À une date indéterminée, peut-être en 1935, lors de sa visite à Londres, Hans Lehmann proposa d’attribuer le vitrail fragmentaire au peintre-verrier zougois Paul Müller (vers 1600-1643) et de le dater de la première moitié du XVIIe siècle (V&A, documentation, état du 20 décembre 2013), une attribution qui n’a pas été commentée par Paul Boesch (Boesch 1957, p. 58, cat. 2). Le panneau de Londres présente en effet quelques quelques affinités stylistiques et formelles avec les oeuvres documentées ou attribuées à l’atelier de Paul Müller (cf. Boesch 1949 ; Bergmann 2004). Aussi, ce dernier a travaillé à plusieurs reprises pour des commanditaires de l’abbaye d’Einsiedeln, à l’instar du vitrail héraldique aux armes de l’abbé Plazidus Reimann (1594-1670) de 1636, qui, encore conservé dans son lieu d’origine, la chapelle Sainte-Catherine à Küssnacht am Rigi (SZ), présente une composition ainsi qu’un rythme semblables (cf.
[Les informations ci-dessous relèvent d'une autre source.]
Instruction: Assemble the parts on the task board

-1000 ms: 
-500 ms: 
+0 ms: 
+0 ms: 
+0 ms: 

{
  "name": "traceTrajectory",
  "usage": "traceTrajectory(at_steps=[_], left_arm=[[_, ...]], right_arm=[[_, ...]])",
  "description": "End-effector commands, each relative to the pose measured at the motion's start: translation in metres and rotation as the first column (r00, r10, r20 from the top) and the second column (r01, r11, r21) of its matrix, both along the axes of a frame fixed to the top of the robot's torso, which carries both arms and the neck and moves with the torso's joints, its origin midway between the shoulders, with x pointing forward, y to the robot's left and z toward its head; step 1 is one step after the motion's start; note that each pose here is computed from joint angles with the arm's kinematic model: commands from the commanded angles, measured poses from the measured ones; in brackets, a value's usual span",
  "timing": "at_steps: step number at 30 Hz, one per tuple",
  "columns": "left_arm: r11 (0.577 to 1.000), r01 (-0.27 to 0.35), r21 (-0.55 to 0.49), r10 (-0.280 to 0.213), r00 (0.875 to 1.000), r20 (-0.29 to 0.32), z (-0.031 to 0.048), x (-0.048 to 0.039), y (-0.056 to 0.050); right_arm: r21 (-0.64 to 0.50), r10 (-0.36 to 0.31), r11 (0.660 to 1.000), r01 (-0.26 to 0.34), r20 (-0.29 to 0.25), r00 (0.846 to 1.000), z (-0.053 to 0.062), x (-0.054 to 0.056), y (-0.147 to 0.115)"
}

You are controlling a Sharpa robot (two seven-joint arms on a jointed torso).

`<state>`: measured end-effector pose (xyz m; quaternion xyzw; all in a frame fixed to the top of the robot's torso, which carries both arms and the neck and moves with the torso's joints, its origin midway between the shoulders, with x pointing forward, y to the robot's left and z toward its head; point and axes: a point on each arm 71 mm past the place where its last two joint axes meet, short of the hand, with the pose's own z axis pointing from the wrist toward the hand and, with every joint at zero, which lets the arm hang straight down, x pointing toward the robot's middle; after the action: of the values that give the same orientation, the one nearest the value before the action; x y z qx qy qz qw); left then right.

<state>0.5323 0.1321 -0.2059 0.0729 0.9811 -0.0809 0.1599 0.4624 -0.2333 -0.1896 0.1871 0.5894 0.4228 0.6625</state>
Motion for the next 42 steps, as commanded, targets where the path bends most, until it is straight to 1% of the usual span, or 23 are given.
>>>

Boesch 1949, p. 76-85.).
Les armes d’Augustin Hofmann se retrouvent sur au moins cinq autres vitraux anciens, dont l’un, provenant de la collection J. Bossard et passé en vente à Lucerne en 1910, porte le monogramme J. H. E. (cf. Henggeler 1947, p. 221, cat. 8 et 224, cat. 9-12), tandis qu’en 2014, un vitrail du début du XXe siècle imitant le style du XVIIe siècle, aux armes d’Augustin Hofmann et de la ville d’Einsideln, est passé en vente à Zurich (Schuler Auktionen, 13 décembre 2014, lot 4545).